I will mourn today for the tragic losses of eleven years ago, because we should never forget. But I will not see this world as a tragic place. It is the world my children live in, and it is full of hope, and beauty, and love. And that I will also never forget.
Oh, this was great! My husband was mobilized from his spot in the Reserves, also; but we had been active duty before, so it wasn't as much of a shock.
ReplyDeleteThank you for a beautiful post.
ReplyDeleteIt's true. Today was just as beautiful as that other day. I remember I thought it was a hoax, watching it on the news that morning live, until sometime after the first tower went down. I honestly thought it had to be something like Orson Welles and War of the Worlds. We went to work at the university, and of course it closed. So we went to the beach - school was closed and it was 80+ degrees in mid-September.
ReplyDeleteI'll never forget the silence outdoors in the days and weeks following. Airplanes and traffic copters are noisier than I'd realized. Every walk outside felt like my urban environment was suddenly remote, with all the silence.

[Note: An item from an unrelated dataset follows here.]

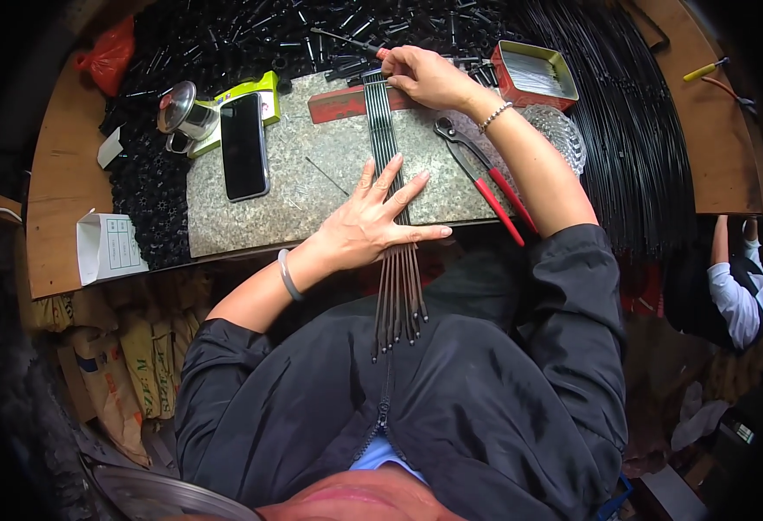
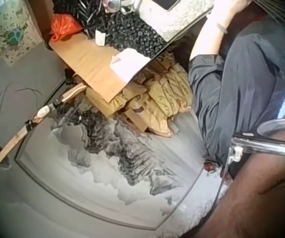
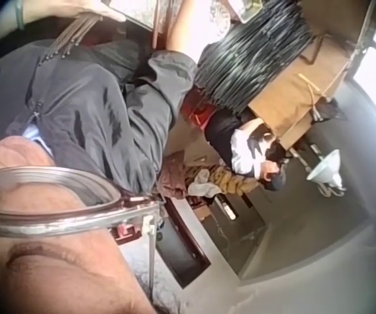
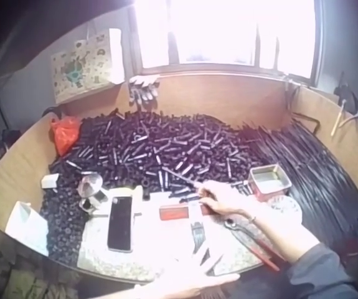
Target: Assembling and crimping black wire bundles at a manufacturing workbench.
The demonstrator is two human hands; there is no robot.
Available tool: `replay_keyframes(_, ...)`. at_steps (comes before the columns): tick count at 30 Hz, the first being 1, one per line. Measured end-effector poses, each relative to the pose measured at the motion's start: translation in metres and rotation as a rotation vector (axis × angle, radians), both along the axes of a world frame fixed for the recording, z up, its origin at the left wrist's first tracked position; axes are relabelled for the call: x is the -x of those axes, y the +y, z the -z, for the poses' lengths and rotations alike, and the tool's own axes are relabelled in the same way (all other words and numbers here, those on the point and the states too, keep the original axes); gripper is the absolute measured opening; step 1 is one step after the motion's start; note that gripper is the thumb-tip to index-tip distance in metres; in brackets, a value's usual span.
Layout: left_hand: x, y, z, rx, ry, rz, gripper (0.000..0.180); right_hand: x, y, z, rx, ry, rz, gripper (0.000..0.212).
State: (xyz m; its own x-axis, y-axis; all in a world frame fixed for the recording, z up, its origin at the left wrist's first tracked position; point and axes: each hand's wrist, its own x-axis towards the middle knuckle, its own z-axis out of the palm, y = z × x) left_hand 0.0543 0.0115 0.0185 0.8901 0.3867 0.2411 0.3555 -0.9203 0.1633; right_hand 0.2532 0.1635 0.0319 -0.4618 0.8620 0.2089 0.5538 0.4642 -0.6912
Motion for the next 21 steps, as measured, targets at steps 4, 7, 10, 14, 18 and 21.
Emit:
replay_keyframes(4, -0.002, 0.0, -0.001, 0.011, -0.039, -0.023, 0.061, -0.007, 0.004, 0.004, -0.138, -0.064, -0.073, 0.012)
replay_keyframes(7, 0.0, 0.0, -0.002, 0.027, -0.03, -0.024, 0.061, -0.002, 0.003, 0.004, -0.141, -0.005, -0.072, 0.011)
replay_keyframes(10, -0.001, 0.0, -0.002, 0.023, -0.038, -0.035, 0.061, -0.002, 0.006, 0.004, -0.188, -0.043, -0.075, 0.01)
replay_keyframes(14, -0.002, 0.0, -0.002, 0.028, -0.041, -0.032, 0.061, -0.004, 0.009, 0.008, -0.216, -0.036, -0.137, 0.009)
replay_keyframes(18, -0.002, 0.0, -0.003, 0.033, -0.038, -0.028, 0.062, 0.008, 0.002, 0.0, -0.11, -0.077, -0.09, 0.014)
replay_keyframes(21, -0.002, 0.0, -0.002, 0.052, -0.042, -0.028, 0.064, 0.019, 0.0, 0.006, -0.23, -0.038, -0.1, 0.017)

How awful and scary for your husband to be called up suddenly when you are pregnant with your first child. And following a tragedy. How that changed the course of your lives together, two deployments! I'm so glad he's home safely from them. And that you two together made it through.
This is beautiful and awful...I was going to say I can't imagine what it was like for you, but you write so well that I can. So glad Ian made it home and so glad you are all together.

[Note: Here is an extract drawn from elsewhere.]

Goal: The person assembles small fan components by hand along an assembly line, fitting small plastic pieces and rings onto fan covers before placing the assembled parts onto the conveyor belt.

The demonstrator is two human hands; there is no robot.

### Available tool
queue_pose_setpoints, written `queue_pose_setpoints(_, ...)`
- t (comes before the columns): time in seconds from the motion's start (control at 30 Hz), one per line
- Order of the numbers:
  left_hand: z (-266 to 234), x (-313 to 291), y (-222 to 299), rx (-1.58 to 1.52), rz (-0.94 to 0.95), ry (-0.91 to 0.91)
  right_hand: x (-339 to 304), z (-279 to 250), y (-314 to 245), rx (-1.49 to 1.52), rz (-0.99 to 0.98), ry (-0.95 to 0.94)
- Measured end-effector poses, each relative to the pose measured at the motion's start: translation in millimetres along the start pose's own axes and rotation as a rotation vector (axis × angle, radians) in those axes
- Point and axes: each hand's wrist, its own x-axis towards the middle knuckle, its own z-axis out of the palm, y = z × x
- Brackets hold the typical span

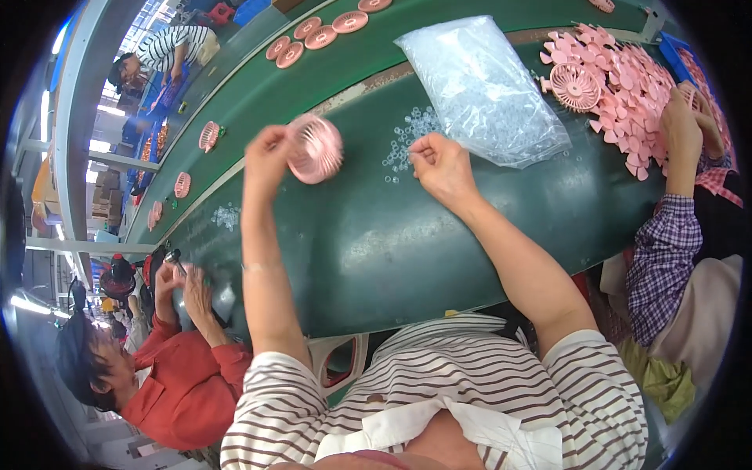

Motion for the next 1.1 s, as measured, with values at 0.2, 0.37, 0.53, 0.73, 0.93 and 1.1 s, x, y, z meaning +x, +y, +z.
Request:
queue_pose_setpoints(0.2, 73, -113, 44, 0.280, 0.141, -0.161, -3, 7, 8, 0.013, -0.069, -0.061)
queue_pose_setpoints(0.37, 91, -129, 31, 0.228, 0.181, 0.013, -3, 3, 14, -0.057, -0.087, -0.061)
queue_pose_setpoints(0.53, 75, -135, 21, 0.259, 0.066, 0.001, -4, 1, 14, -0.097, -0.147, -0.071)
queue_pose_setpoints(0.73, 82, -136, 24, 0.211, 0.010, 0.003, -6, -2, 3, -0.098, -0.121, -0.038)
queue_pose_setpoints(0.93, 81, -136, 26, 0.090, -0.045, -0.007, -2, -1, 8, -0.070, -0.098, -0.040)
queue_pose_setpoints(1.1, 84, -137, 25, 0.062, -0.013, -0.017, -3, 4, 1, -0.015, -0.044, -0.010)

ReplyDeleteMy dad was in the Pentagon when the plane hit. He's fine, but it was a dreadful day.
Beautiful post. Yes, yesterday's weather was hauntingly reminiscent of the weather on 9/11. In fact, every time there's a clear, blue, slightly-cool-in-the-morning late summer day, I am reminded of that awful day, and how it irrevocably changed something in our national consciousness.
ReplyDeleteVery beautiful and poignant.
ReplyDeleteI too was pregnant that day--39 weeks. I was so terrified for the world my baby would be born into.
I too had a husband in the military (USAF) whose job once seemed innocuous and was now quite critical. He was working 12 hour shifts, three on two off.
Our beautiful baby was born 10 days later in a hospital woefully understaffed since all available help had been sent to NYC. After three days of labor (it was arduous), my husband was called back into work.
9/11 and Hannah's birth are irrevocably entwined, the second event coming so quickly on the heels of the first, both of them extraordinarily life-changing events.
I won't say I know how you felt, but I can say I commiserate. It was tough enough dealing with the terror of what had happened, being 39 weeks pregnant, but then, for my major source of support to be taken from me...I understand.
It helps when people understand. The only person in my family who could relate to my situation after Ian was deployed was my grandma. She had also been in Milwaukee, pregnant while her husband was at war, caring for a daughter.... Sometimes when I would call her in dispair it meant the world just to have her on the other end of the line saying, "I know."